Saturday 20 March 2010

Conservative manifesto for government information technology

Silicon.com has reproduced the Conservative Party proposals for UK computing from 2010 onwards. There doesn't seem to be a specific Liberal Democrat equivalent, but the party's pronouncements on individual issues over the last few years suggest that it wouldn't be a lot different*. Most of the ideas are common sense (why hasn't New Labour implemented them before now?) - a presumption against a supplier cartel for large contracts, consistent use of open standards, not going for bespoke solutions where an off-the-shelf, or existing adaptable, system is available, opening up procurement to small businesses, publishing "gateway" reviews, and "a right to government data will be created that will allow the public to request and receive data collected by government".

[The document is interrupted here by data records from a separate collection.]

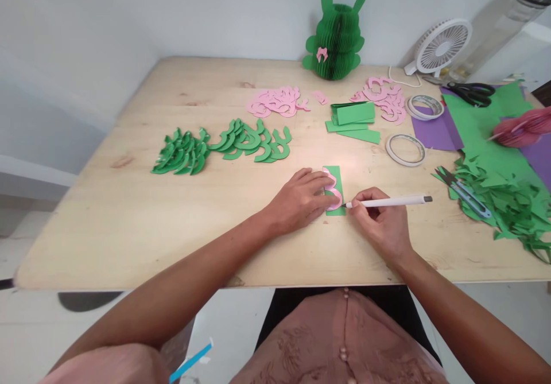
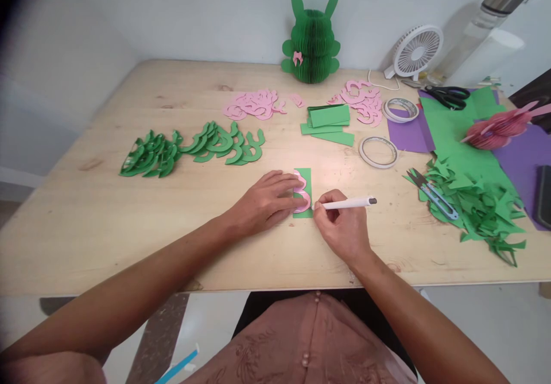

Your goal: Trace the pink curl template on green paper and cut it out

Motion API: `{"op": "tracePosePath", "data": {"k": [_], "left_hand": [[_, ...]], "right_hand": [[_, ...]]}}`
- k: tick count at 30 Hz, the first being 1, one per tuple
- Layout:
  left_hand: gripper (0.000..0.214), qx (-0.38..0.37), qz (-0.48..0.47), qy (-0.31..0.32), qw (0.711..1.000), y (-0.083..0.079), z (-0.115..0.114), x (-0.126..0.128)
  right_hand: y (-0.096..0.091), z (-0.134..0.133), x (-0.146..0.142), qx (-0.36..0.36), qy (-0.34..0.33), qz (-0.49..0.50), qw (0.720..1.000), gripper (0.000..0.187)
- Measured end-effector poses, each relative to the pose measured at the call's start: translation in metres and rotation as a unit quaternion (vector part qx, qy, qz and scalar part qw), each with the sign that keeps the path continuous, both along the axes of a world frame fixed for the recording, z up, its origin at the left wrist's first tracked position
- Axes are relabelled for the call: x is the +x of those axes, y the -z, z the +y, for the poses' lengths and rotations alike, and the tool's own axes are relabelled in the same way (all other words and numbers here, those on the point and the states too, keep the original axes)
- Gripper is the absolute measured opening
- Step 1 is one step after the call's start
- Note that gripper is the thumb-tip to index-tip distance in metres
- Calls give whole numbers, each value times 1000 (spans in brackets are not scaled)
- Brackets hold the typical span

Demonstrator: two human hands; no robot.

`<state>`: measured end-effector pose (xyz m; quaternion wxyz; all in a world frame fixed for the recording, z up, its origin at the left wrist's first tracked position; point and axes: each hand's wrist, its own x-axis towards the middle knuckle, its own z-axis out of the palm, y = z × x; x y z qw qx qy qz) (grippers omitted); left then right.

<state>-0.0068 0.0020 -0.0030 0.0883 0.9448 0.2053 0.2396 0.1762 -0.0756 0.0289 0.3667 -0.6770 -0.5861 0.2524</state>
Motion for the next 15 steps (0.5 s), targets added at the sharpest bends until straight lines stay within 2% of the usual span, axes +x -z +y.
{"op": "tracePosePath", "data": {"k": [15], "left_hand": [[27,4,-5,-3,1000,-1,-1,0]], "right_hand": [[2,1,1,15,11,-19,1000,8]]}}
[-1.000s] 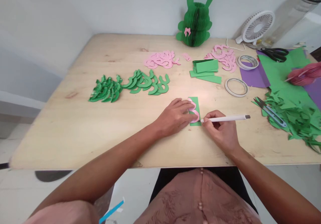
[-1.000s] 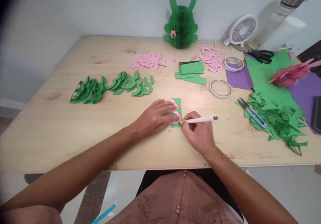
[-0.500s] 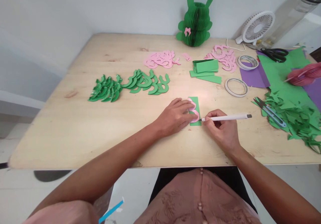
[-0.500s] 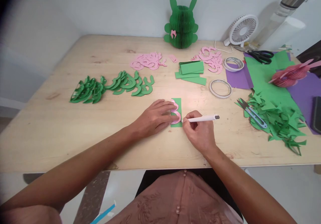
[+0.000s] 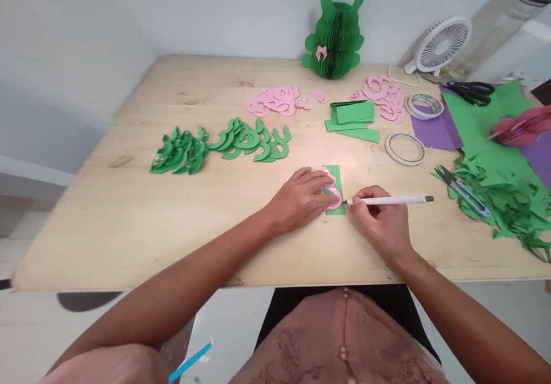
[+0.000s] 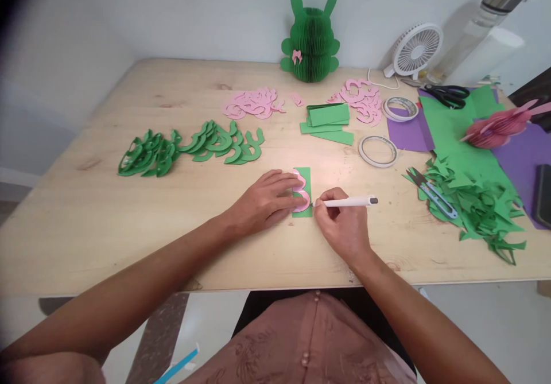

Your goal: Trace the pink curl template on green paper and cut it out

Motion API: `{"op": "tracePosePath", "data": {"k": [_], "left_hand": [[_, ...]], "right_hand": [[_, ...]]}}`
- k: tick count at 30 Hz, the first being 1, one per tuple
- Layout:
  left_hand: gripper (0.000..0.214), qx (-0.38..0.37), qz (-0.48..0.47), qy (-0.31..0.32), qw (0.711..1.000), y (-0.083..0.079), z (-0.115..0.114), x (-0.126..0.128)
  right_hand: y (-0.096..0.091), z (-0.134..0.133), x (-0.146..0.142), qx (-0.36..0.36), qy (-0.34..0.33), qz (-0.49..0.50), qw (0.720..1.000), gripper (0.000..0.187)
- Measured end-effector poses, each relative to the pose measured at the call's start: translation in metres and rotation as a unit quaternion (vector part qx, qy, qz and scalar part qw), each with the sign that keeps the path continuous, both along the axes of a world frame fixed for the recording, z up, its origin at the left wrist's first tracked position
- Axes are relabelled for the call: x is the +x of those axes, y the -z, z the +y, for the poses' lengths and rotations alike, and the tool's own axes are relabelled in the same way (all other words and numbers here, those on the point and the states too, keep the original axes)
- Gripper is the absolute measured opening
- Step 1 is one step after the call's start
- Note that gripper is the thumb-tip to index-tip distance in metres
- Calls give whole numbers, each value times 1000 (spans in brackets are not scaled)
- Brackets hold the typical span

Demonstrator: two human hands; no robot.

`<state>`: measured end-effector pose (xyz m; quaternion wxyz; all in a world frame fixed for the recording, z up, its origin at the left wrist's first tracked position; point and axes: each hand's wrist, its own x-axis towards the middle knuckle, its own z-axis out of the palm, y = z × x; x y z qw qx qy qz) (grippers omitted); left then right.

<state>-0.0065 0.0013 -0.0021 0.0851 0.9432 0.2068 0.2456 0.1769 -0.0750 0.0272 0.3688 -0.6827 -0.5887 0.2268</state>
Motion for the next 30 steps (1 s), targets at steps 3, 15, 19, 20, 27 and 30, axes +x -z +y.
{"op": "tracePosePath", "data": {"k": [3,15,19,20,27,30], "left_hand": [[27,1,0,0,1000,0,0,0],[26,-2,0,2,1000,0,0,0],[26,-1,-2,3,1000,-1,0,0],[26,-1,-2,3,1000,-1,0,0],[26,-4,-1,3,1000,-1,0,0],[26,-3,-1,2,1000,-1,0,0]], "right_hand": [[0,0,0,7,1,-9,1000,8],[-1,-1,1,17,1,2,1000,9],[-1,0,1,12,-1,1,1000,9],[0,0,1,13,0,-2,1000,9],[0,0,1,8,-4,-8,1000,9],[-2,-1,1,1,-3,-10,1000,9]]}}
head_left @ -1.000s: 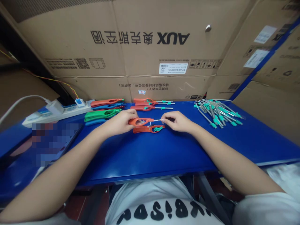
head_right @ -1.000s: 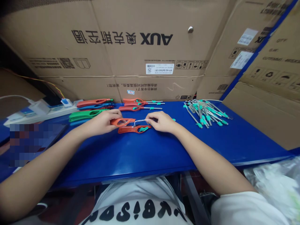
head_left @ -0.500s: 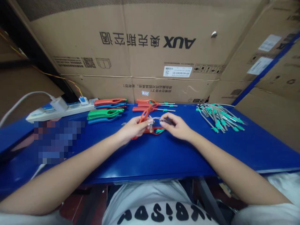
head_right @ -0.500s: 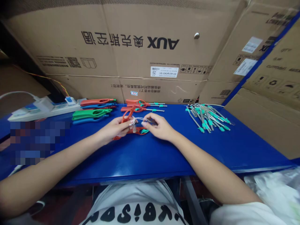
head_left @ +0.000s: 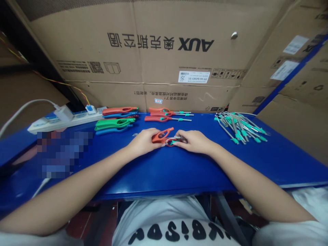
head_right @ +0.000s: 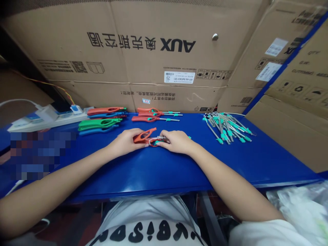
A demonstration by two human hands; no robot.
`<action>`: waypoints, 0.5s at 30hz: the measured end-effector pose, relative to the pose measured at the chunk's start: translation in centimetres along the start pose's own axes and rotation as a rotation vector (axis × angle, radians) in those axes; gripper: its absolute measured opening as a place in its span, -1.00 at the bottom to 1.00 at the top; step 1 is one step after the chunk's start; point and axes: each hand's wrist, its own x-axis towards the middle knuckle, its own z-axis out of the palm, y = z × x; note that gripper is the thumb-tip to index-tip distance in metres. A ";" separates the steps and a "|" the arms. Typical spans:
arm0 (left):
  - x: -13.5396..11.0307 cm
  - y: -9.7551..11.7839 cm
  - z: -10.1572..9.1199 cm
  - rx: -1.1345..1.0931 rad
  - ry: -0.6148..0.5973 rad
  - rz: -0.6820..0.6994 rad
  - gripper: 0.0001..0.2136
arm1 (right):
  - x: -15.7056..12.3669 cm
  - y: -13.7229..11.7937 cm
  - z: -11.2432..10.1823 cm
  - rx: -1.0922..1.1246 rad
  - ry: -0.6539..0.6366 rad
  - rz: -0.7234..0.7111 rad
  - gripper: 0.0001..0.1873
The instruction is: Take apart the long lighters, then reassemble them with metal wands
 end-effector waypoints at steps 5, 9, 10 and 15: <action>0.0 -0.1 -0.3 0.057 -0.083 -0.046 -0.70 | 0.2 0.7 -0.3 0.056 0.065 -0.053 -0.83; 0.0 -0.1 -1.2 0.103 -0.145 -0.068 -0.66 | 0.3 2.2 -1.8 -0.072 0.129 0.100 -0.77; -0.1 -0.2 -1.4 0.107 -0.140 -0.054 -0.63 | 0.2 2.8 -2.2 -0.146 0.115 0.195 -0.76; -0.3 -0.3 -1.4 0.069 -0.111 0.030 -0.57 | -0.6 7.2 -3.8 -0.294 0.060 0.787 -0.70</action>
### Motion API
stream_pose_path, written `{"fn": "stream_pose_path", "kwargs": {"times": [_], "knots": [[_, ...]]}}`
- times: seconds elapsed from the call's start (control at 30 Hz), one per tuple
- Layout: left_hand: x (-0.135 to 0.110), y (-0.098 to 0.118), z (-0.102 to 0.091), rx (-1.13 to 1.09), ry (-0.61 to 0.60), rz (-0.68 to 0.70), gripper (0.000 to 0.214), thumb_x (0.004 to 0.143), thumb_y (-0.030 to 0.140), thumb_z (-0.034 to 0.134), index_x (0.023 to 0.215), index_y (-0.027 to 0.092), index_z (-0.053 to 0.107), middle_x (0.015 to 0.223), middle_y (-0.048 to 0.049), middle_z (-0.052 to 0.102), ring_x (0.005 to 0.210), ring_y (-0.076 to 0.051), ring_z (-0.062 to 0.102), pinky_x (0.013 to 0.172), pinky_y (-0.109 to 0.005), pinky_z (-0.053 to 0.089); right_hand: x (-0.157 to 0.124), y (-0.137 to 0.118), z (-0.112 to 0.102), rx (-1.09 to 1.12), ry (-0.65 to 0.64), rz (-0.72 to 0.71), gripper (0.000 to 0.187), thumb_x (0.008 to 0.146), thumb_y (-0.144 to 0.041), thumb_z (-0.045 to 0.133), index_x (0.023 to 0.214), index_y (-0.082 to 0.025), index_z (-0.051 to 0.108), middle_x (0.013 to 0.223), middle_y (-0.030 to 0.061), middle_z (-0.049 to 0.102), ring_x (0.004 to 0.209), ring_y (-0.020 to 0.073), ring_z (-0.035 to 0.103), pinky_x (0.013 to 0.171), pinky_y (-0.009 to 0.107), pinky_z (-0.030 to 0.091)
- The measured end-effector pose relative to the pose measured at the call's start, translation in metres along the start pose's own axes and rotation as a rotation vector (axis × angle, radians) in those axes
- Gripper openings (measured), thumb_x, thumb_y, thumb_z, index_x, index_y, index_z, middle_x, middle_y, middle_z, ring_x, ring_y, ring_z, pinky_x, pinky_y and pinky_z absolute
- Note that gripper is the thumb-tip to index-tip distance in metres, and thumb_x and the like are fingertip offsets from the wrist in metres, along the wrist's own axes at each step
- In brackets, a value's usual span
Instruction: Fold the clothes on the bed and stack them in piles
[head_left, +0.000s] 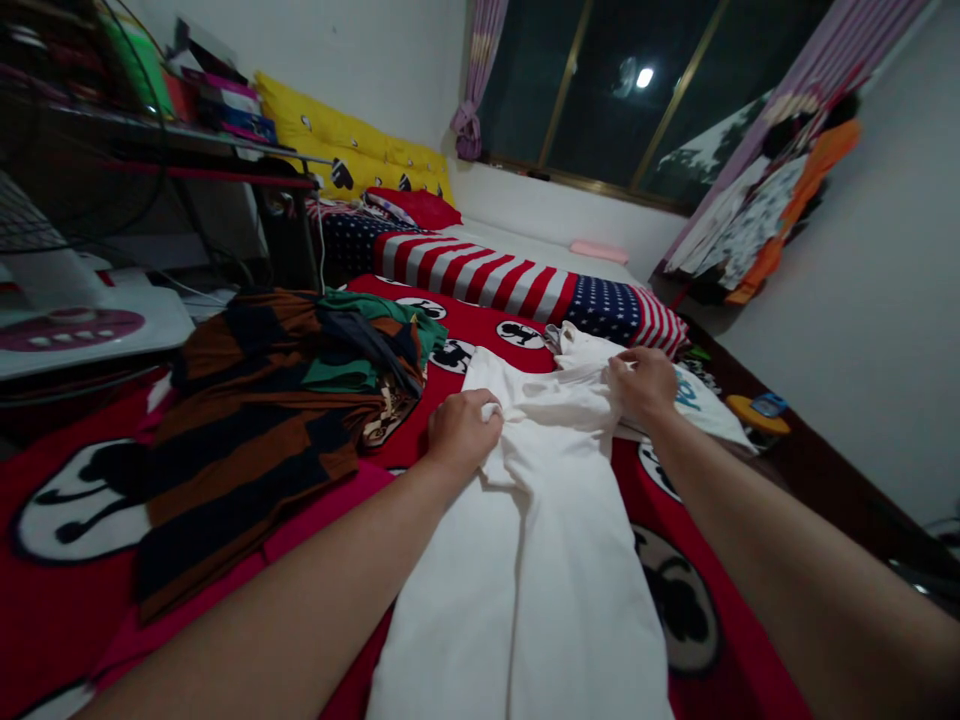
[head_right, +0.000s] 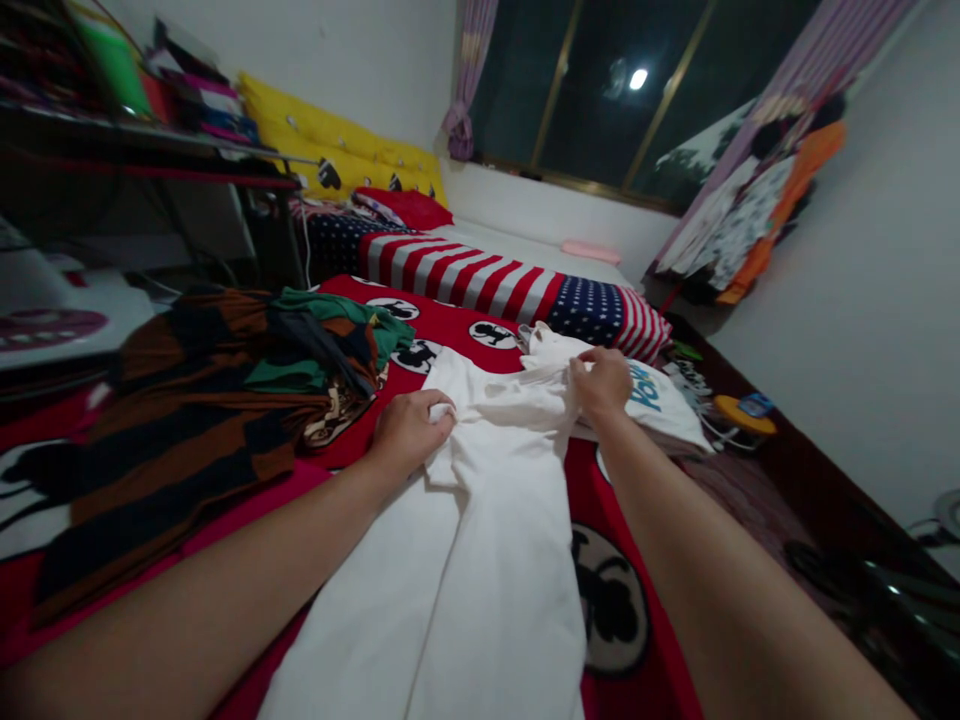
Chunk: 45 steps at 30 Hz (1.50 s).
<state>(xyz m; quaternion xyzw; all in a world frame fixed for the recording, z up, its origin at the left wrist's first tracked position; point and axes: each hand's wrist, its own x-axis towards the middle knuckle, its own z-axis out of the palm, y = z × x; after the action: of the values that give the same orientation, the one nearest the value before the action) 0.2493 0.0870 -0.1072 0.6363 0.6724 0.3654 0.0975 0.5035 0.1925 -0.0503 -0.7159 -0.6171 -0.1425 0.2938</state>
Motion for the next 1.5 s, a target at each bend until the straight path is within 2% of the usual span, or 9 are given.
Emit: {"fn": "stream_pose_path", "kwargs": {"times": [0.1, 0.23, 0.3, 0.47, 0.7, 1.03, 1.17, 1.33, 1.5], "knots": [[0.0, 0.0, 0.001, -0.015, 0.009, 0.008, 0.019, 0.076, 0.028, 0.057, 0.085, 0.03, 0.074, 0.081, -0.0022, 0.072, 0.077, -0.021, 0.064, 0.061, -0.027, 0.041, -0.007, -0.006, -0.01, 0.132, 0.034, -0.221, 0.03, 0.08, -0.035, 0.053, 0.086, -0.014, 0.074, 0.084, 0.009, 0.069, 0.073, 0.0195, 0.06, 0.065, 0.028, 0.041], [0.0, -0.001, 0.002, -0.087, 0.043, 0.072, 0.017, 0.073, 0.022, 0.06, 0.08, 0.026, 0.074, 0.092, -0.0023, 0.069, 0.083, -0.019, 0.063, 0.068, -0.026, 0.045, -0.018, -0.019, -0.023, 0.11, -0.368, -0.462, 0.021, 0.075, -0.034, 0.061, 0.081, -0.02, 0.075, 0.077, 0.0026, 0.069, 0.065, 0.0149, 0.058, 0.059, 0.024, 0.037], [0.0, -0.002, 0.002, -0.121, 0.03, 0.087, 0.015, 0.07, 0.019, 0.062, 0.077, 0.025, 0.073, 0.094, -0.0027, 0.067, 0.084, -0.019, 0.062, 0.07, -0.025, 0.046, -0.023, -0.026, -0.025, 0.001, -0.445, -0.542, 0.016, 0.071, -0.032, 0.067, 0.082, -0.025, 0.076, 0.085, 0.0009, 0.07, 0.068, 0.0148, 0.059, 0.059, 0.024, 0.036], [-0.001, -0.001, -0.001, -0.16, -0.043, 0.135, 0.005, 0.063, 0.021, 0.071, 0.068, 0.022, 0.069, 0.093, -0.0028, 0.066, 0.081, -0.018, 0.062, 0.07, -0.026, 0.047, -0.033, -0.033, -0.023, -0.192, -0.55, -0.661, 0.013, 0.067, -0.022, 0.07, 0.075, -0.029, 0.076, 0.077, -0.0015, 0.071, 0.071, 0.0166, 0.06, 0.061, 0.024, 0.036], [0.0, 0.002, 0.001, -0.22, -0.068, 0.114, 0.04, 0.082, 0.046, 0.057, 0.053, 0.018, 0.059, 0.07, -0.0042, 0.064, 0.069, -0.016, 0.061, 0.069, -0.027, 0.044, -0.049, -0.035, -0.024, -0.294, -0.494, -0.785, 0.019, 0.075, -0.018, 0.059, 0.083, -0.024, 0.076, 0.086, 0.0049, 0.072, 0.08, 0.019, 0.062, 0.066, 0.025, 0.037], [-0.002, 0.001, 0.001, -0.224, -0.035, 0.135, 0.019, 0.067, 0.038, 0.074, 0.074, 0.02, 0.069, 0.085, -0.0041, 0.07, 0.074, -0.018, 0.062, 0.064, -0.026, 0.044, -0.044, -0.036, -0.036, -0.07, -0.162, -0.426, 0.017, 0.076, -0.026, 0.057, 0.078, -0.023, 0.073, 0.091, 0.0028, 0.067, 0.07, 0.0159, 0.059, 0.057, 0.026, 0.034], [0.006, -0.005, 0.006, -0.327, 0.007, 0.063, 0.006, 0.072, 0.023, 0.067, 0.068, 0.019, 0.067, 0.07, -0.0018, 0.067, 0.065, -0.015, 0.061, 0.061, -0.025, 0.043, -0.038, -0.042, -0.033, -0.021, -0.066, -0.31, 0.016, 0.074, -0.026, 0.057, 0.077, -0.022, 0.072, 0.086, 0.0038, 0.069, 0.073, 0.0193, 0.06, 0.06, 0.027, 0.036], [0.019, -0.015, 0.008, -0.49, 0.145, -0.03, 0.014, 0.08, 0.03, 0.062, 0.075, 0.017, 0.063, 0.07, -0.0016, 0.066, 0.063, -0.014, 0.06, 0.061, -0.024, 0.045, -0.03, -0.051, -0.018, 0.19, -0.066, -0.148, 0.019, 0.072, -0.02, 0.054, 0.077, -0.018, 0.071, 0.075, 0.0059, 0.07, 0.071, 0.02, 0.061, 0.068, 0.027, 0.043], [0.014, -0.013, 0.006, -0.34, -0.056, 0.003, 0.03, 0.064, 0.04, 0.078, 0.085, 0.021, 0.07, 0.078, -0.0036, 0.07, 0.07, -0.018, 0.063, 0.061, -0.027, 0.046, -0.03, -0.049, -0.001, 0.201, -0.091, -0.126, 0.02, 0.07, -0.018, 0.052, 0.074, -0.018, 0.071, 0.073, 0.0059, 0.07, 0.074, 0.0206, 0.062, 0.071, 0.028, 0.044]]}}
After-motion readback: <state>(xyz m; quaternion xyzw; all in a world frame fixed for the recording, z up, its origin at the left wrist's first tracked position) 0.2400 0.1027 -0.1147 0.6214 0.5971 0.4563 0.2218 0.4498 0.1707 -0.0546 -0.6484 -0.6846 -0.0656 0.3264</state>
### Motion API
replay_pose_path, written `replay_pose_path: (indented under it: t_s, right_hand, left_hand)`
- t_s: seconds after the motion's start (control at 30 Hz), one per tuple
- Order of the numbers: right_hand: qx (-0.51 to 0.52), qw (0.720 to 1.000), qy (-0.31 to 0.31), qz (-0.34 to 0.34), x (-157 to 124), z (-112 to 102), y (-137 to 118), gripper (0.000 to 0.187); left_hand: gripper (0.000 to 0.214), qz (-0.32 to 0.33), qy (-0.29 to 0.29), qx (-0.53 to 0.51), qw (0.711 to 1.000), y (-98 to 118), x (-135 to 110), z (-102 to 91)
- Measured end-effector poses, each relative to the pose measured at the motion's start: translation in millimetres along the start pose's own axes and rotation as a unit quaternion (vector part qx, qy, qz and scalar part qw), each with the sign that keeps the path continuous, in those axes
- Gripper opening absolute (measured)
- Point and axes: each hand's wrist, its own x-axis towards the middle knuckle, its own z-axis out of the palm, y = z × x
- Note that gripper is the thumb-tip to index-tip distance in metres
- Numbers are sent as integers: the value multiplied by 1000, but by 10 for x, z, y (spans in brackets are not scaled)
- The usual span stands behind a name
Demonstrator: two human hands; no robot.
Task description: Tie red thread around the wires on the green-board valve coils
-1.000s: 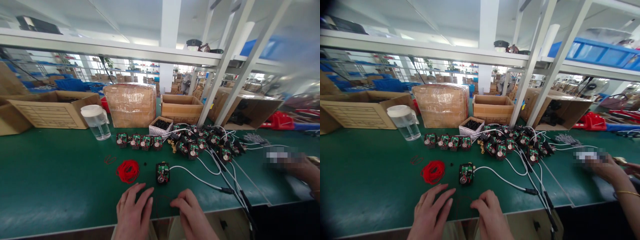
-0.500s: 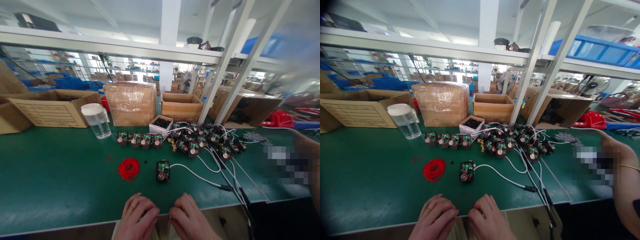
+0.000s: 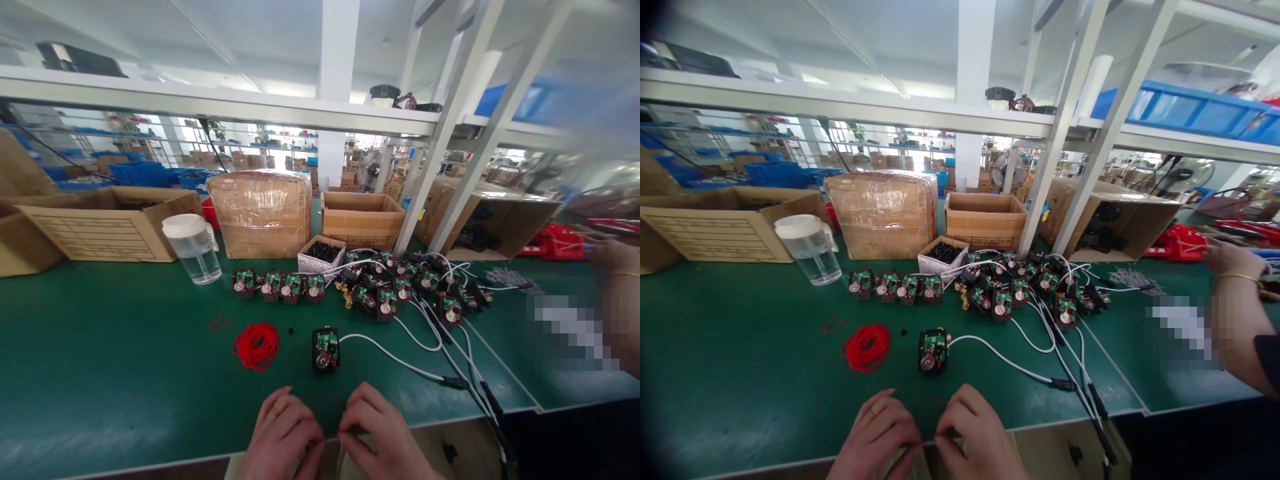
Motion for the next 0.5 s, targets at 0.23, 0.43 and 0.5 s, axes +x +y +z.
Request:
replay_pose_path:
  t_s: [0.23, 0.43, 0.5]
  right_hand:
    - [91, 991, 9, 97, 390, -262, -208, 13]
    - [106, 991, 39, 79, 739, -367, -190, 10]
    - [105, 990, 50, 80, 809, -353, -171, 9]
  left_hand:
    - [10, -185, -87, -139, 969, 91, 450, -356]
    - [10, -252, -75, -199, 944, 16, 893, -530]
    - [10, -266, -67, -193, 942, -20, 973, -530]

Some of the Conservative ideas are gimmicky (a "British Google" is just nuts) and some - like universal fast broadband in UK - have also been promised by the current government, though with a different funding model.

What I found most interesting was the implicit rejection of the Thatcher/Heseltine idea of separating high-level specification (left with politicians) from design (privatised). The Thatcher government also destroyed the concept of a central civil service computing office. New Labour has largely followed the same strategy. However, the Conservatives are now saying: "a central store of common software applications would be created, enabling apps to be reused across government departments rather than having each department buying its own software,  [an IT development team would be created within government] to create low-cost applications and advise on the procurement of IT projects [and the government Chief Information Officer would] have powers to set government-wide policies in areas, such as open standards when building systems and open data where recording information".

I trust that our proposals, when they appear, will be equally pragmatic. The free market just doesn't work in this area.

*except on the issue of control of ISPs, where we are clearly more liberal - see various Liberal Democrat postings on the subject of the Digital Economy Bill

 

1 comment:

Frank Little said...

There's more on the small print of the two conservative parties' offerings on silicon.com.